The lines below starting at the line containing "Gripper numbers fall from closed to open" and ending at the line containing "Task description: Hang" are to be repeated exactly, with both ends kept and nothing else added.

#### INFORMATION SUPPLIED ####

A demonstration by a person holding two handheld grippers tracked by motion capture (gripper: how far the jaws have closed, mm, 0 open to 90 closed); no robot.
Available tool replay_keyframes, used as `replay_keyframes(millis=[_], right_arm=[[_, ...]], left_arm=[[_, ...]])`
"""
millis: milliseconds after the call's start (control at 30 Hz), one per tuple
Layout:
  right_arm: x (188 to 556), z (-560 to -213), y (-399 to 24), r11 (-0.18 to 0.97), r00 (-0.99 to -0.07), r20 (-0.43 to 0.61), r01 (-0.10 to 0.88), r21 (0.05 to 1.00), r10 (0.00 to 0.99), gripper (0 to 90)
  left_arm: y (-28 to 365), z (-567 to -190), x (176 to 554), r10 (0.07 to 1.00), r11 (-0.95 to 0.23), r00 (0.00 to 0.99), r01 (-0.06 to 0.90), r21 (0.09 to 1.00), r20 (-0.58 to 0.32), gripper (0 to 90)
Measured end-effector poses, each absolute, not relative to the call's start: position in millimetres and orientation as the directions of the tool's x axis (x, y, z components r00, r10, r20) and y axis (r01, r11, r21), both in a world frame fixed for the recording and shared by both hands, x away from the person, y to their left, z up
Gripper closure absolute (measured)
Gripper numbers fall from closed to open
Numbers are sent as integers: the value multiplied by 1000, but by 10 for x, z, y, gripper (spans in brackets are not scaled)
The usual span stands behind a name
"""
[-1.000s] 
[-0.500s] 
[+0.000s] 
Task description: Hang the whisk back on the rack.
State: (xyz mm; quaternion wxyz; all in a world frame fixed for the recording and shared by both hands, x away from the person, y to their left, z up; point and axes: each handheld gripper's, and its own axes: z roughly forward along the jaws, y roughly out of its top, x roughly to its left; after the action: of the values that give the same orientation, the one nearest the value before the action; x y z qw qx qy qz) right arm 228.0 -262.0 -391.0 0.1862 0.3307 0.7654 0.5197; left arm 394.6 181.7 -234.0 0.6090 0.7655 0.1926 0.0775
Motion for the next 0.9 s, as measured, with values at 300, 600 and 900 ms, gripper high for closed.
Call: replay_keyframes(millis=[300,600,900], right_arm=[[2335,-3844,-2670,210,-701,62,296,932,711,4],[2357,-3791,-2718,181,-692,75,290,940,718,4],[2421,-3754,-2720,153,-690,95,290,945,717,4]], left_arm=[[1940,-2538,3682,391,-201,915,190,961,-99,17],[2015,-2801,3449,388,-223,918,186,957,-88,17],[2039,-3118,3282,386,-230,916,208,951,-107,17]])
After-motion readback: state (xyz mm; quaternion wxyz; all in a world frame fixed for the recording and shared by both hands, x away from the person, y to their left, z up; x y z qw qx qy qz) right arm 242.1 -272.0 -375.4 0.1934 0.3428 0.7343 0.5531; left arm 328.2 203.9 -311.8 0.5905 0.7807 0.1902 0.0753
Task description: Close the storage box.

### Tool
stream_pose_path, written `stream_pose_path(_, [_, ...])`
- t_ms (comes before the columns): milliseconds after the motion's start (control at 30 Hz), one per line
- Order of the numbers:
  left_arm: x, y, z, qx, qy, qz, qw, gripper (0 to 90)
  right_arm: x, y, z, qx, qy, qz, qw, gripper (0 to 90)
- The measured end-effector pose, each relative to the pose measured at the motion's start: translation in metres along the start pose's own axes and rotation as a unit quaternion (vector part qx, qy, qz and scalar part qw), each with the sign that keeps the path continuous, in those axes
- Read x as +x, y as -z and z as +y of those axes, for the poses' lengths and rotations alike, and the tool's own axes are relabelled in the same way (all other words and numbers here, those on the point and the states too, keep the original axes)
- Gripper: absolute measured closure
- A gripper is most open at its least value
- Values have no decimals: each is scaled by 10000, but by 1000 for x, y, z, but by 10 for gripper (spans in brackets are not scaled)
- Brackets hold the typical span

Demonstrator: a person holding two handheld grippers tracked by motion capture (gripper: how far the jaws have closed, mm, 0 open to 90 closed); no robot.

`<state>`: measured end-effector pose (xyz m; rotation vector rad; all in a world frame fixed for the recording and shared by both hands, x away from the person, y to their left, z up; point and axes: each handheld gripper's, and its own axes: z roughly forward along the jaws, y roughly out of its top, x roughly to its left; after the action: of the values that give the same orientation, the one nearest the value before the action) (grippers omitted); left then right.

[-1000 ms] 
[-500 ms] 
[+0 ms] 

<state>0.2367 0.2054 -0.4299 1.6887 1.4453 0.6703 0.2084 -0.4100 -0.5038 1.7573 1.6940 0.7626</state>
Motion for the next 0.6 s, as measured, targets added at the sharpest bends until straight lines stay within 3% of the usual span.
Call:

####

§ FINISHED TASK
Gripper numbers fall from closed to open
Numbers are sent as integers: the value multiplied by 1000, but by 10 for x, z, y, gripper (spans in brackets are not scaled)
The usual span stands behind a name
"""
[-1.000s] 
[-0.500s] 
[+0.000s] 
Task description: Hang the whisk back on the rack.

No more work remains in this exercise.